(Work to complete):
The expected output is a verbatim reprint of the lines from the beginning of the data that follows through the line that contains "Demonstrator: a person".

Start of Block

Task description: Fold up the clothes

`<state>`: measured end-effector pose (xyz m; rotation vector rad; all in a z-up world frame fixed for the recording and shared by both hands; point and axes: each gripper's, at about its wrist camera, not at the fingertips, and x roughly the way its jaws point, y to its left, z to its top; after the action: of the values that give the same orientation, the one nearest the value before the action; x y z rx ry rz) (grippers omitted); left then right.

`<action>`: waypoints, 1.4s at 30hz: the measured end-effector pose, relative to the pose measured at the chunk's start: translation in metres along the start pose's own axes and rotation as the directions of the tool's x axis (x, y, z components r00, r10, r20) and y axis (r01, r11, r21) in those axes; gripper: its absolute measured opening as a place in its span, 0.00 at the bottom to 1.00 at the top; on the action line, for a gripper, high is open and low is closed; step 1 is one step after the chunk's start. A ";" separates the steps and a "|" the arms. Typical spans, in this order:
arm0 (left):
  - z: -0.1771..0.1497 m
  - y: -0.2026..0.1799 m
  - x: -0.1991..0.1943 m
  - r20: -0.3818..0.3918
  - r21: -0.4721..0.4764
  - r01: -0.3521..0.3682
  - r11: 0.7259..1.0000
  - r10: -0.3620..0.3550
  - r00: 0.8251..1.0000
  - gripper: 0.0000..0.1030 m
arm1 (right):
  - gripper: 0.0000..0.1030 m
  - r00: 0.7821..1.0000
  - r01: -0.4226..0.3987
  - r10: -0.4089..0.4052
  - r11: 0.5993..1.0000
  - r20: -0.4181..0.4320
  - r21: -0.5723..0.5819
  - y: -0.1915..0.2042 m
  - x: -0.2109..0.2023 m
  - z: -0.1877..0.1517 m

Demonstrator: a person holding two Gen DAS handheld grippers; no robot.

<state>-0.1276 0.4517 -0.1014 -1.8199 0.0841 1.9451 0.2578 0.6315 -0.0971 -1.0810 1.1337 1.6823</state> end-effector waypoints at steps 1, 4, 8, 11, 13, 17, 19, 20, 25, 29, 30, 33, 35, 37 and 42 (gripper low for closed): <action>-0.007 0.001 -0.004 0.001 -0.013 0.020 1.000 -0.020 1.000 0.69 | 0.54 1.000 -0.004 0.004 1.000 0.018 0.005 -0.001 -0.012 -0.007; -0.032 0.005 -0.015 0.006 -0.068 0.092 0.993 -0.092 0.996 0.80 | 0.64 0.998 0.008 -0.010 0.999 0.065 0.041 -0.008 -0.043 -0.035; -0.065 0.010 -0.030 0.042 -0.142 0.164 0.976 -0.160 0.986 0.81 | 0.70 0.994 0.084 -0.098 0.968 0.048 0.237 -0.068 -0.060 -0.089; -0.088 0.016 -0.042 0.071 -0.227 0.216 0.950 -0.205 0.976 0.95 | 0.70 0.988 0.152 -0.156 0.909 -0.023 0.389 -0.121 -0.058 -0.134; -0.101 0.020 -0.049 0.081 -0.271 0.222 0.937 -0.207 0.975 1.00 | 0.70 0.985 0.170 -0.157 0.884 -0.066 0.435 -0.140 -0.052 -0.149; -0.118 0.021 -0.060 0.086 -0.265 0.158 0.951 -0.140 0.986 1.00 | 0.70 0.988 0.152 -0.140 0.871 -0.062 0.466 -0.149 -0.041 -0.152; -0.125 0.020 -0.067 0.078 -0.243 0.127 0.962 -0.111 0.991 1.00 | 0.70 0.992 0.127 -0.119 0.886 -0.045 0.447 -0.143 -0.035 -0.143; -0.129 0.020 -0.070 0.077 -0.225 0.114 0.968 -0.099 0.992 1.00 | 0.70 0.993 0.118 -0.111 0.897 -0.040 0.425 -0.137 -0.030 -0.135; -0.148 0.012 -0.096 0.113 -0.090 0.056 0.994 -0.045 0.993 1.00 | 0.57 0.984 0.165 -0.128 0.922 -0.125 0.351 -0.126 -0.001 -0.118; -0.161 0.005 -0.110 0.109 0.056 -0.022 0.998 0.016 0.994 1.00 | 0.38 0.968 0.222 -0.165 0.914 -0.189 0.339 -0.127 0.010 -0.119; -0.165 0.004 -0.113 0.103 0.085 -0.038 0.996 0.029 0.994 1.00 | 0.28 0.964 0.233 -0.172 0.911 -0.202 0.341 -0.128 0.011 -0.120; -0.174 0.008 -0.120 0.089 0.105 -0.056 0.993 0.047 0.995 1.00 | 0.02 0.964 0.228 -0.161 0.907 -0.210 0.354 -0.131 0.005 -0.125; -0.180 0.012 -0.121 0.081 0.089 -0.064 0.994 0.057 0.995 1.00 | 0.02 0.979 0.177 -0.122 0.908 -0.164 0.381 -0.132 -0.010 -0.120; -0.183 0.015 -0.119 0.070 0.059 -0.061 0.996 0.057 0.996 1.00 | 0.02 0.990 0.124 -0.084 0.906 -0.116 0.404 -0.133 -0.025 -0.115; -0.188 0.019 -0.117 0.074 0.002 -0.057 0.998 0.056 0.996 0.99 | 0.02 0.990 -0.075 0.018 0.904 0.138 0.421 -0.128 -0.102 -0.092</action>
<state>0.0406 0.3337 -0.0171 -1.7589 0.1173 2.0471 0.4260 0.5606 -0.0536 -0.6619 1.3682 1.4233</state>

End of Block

(Exercise answer):
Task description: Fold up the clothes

`<state>`: measured end-effector pose (xyz m; rotation vector rad; all in a z-up world frame fixed for the recording and shared by both hands; point and axes: each gripper's, at about its wrist camera, not at the fingertips, and x roughly the way its jaws point, y to its left, z to its top; after the action: of the values that give the same orientation, the one nearest the value before the action; x y z rx ry rz) (grippers omitted); left then right.

`<action>`: waypoints, 1.4s at 30hz: the measured end-effector pose, relative to the pose measured at the chunk's start: translation in metres along the start pose's own axes and rotation as the directions of the tool's x axis (x, y, z components r00, r10, r20) and y axis (r01, r11, r21) in those axes; gripper: its absolute measured opening as a place in its span, 0.00 at the bottom to 1.00 at the top; on the action line, for a gripper, high is open and low is closed; step 1 is one step after the chunk's start. A ";" separates the steps and a "|" the arms. Typical spans, in this order:
arm0 (left):
  - z: -0.1771..0.1497 m
  - y: -0.2026..0.1799 m
  - x: -0.1991..0.1943 m
  - r20: -0.3818..0.3918
  - r21: -0.4721..0.4764
  - r01: -0.3521..0.3682
  - r11: 0.7259..1.0000
  - r10: -0.3620..0.3550
  - r00: 0.8251..1.0000
  - gripper: 0.0000..0.1030 m
arm1 (right):
  - gripper: 0.0000..0.1030 m
  - r00: 0.7821..1.0000
  - r01: -0.4226..0.3987
  - r10: -0.4089..0.4052
  - r11: 0.5993..1.0000
  - r20: -0.4181..0.4320
  - r21: -0.5723..0.5819
  - y: -0.1915..0.2042 m
  - x: -0.2109..0.2023 m
  - z: -0.1877..0.1517 m

Demonstrator: a person holding two Gen DAS handheld grippers; no robot.

The complete answer has been given.